## Work task
Return every line of the material exactly.

## Data
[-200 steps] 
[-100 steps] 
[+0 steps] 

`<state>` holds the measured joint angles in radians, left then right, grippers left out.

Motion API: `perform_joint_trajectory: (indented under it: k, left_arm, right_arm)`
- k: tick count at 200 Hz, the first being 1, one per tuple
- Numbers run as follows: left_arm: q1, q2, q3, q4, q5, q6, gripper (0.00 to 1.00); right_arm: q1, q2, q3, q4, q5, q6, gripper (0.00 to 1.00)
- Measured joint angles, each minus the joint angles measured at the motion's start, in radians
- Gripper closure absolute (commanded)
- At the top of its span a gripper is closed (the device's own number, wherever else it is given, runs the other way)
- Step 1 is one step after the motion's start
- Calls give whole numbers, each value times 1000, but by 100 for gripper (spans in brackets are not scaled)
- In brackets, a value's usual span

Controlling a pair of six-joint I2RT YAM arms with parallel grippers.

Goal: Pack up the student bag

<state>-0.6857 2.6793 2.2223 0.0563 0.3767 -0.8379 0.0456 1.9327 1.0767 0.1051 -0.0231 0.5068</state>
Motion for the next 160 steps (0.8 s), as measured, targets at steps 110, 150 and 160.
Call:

## Written answer
[-200 steps] 
[-100 steps] 
[+0 steps] 

`<state>` holds the measured joint angles in radians, left then right, grippers left out.

Motion API: `perform_joint_trajectory: (indented under it: k, left_arm, right_arm)`
- k: tick count at 200 Hz, the first being 1, one per tuple
- Numbers run as follows: left_arm: q1, q2, q3, q4, q5, q6, gripper (0.00 to 1.00); right_arm: q1, q2, q3, q4, q5, q6, gripper (0.00 to 1.00)
- Measured joint angles, each minus the joint angles measured at the motion's start, in radians
- Gripper closure absolute (commanded)
- At the top of its span a gripper is closed (the device's own number, wherever else it is given, runs the other way)
- Step 1 is one step after the motion's start
- Calls give whole numbers, each value times 1000, but by 100 for gripper (spans in brackets are not scaled)
- In brackets, a value's usual span

Controlling a pair of six-joint I2RT YAM arms with parallel grippers.

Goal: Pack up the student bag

<state>-0.6857 2.6793 2.2223 0.0563 0.3767 -0.8379 0.0456 1.9327 1.0767 0.1051 -0.0231 0.5068</state>
Motion for the next 160 steps (0.8 s), as measured, targets at steps 110, 150 and 160.
Call:

The exercise is finished and nothing remains.